El fuego comenzó en un extremo y avanzó rápido hacia toda la estructura del tinglado de 25 por 75 metros de dimensión. Los focos en los montículos de láminas prensadas obligaron a unas ocho dotaciones de Bomberos a trabajar durante toda la noche e incluso, gran parte de la jornada de ayer, ya que recién minutos antes de las 16 pudieron apagarlo definitivamente.
En total se perdieron por completo alrededor de 500 toneladas de materia prima por un monto estimado de dos millones de pesos, entre ellos, 90 palets de láminas de pino para enchapar muebles y una cantidad importante de mobiliario que estaba listo para la entrega.
La empresa trabajaba en vía directa con el Ministerio de Cultura y Educación desde hace al menos cinco años, pero no estaba habilitada por el municipio y por ende, no poseía un plan de contingencia ante posibles siniestros y tampoco seguro, por lo que siete empleados de la fábrica se quedaron sin sus fuentes de trabajo.
Desocupados
La angustia de los empleados de la fábrica se evidenciaba en sus rostros ayer, cuando desesperados trataban de salvar lo poco que se podía, arriesgando sus vidas debajo de una estructura que corría serio riesgo de desplomarse.

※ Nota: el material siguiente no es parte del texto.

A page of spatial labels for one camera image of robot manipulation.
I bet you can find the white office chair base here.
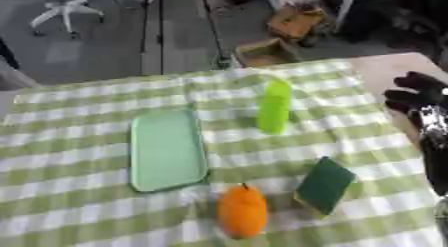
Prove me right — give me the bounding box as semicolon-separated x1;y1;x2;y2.
28;0;109;39

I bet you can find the dark green sponge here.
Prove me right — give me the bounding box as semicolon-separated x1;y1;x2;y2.
292;156;359;216

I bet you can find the pale green tray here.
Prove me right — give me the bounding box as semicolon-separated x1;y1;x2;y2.
127;108;210;193

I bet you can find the orange toy fruit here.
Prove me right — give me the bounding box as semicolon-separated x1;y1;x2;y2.
215;182;270;240

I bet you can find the black tripod stand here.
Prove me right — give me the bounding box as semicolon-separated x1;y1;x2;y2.
138;0;167;76

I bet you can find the orange bag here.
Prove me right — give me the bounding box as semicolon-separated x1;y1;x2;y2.
266;2;329;42

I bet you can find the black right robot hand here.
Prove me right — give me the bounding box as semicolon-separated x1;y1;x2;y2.
381;70;448;116

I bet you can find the open cardboard box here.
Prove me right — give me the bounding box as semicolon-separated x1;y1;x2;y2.
232;37;301;68

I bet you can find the lime green plastic bottle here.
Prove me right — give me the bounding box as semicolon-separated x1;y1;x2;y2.
253;78;294;136

Si bien el fuego no se cobró ninguna vida, las pérdidas fueron totales y eso generó incertidumbre en los trabajadores. Quienes hasta el momento no saben de que manera van a continuar, más allá de la seguridad de su patrón que a cada rato pedía tranquilidad.
“Somos siete personas, todos con familias numerosas y si bien entendemos la situación del patrón, la realidad es que las pérdidas fueron millonarias y en este momento estamos desocupados” reflexionó Luis Ojeda, uno de los damnificados.

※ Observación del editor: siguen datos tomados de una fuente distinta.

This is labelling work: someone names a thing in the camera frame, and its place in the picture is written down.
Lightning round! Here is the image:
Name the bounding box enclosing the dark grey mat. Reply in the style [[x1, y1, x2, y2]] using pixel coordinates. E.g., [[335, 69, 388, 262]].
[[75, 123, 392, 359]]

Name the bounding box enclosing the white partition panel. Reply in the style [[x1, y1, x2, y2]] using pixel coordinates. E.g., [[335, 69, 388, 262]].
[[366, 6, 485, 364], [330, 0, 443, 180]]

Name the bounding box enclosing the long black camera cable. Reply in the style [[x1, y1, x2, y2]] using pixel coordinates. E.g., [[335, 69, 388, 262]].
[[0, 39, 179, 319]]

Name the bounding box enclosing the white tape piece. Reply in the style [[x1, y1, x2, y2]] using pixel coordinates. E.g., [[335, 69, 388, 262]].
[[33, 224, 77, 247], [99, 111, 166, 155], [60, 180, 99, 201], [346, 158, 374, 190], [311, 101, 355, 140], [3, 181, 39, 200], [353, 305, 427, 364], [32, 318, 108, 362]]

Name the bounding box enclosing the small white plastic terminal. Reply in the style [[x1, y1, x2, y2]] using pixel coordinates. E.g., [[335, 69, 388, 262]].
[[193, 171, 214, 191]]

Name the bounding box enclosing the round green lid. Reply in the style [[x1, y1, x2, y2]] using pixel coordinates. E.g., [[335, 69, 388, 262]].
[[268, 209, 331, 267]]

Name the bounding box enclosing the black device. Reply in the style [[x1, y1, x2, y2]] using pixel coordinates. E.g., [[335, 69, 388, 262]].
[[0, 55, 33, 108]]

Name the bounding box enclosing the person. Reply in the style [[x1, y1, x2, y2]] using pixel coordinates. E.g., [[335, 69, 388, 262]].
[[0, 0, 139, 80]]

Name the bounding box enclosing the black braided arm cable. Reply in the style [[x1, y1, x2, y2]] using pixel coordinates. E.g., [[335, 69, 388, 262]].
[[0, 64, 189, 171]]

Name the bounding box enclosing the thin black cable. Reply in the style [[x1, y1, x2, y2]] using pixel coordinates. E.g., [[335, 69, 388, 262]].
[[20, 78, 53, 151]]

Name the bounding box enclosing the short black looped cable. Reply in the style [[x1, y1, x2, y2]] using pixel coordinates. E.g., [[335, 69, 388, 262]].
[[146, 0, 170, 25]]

En ese contexto explicó que “desde que nos avisaron que se prendía fuego estamos acá, ayudamos a salvar lo poco que pudimos y muchos se fueron llorando a sus casas, porque ésta era su fuente de ingresos y no sabemos qué va a pasar a partir de ahora”.
En propietario de la empresa, José Luis Libutti, estuvo recorriendo el dañado depósito ayer a la mañana, junto a los bomberos de distintas dependencias, ante quienes reconoció la falta de habilitación y de un sistema de protección contra incendios.
“Una angustia terrible, por suerte no había nadie pero se perdió todo lo que pudimos obtener en cinco años de trabajo. No sé cómo voy a hacer para levantarme de esto, porque la realidad es que no tengo seguro”, reconoció Libutti.
En medio de la densa humareda, contó que “hace cinco años trabajamos con el Gobierno, teníamos unas 200 mesas listas para entregar y si sumamos todo lo que se quemó, fácil podíamos hacer unas cinco mil mesas y sillas”.
Según los bomberos que trabajaron en el lugar, por el tipo de actividad que se realizaba sumado a la manipulación de elementos de alta combustión, resultaba indispensable que la estructura disponga de elementos de seguridad, de las que aparentemente carecía.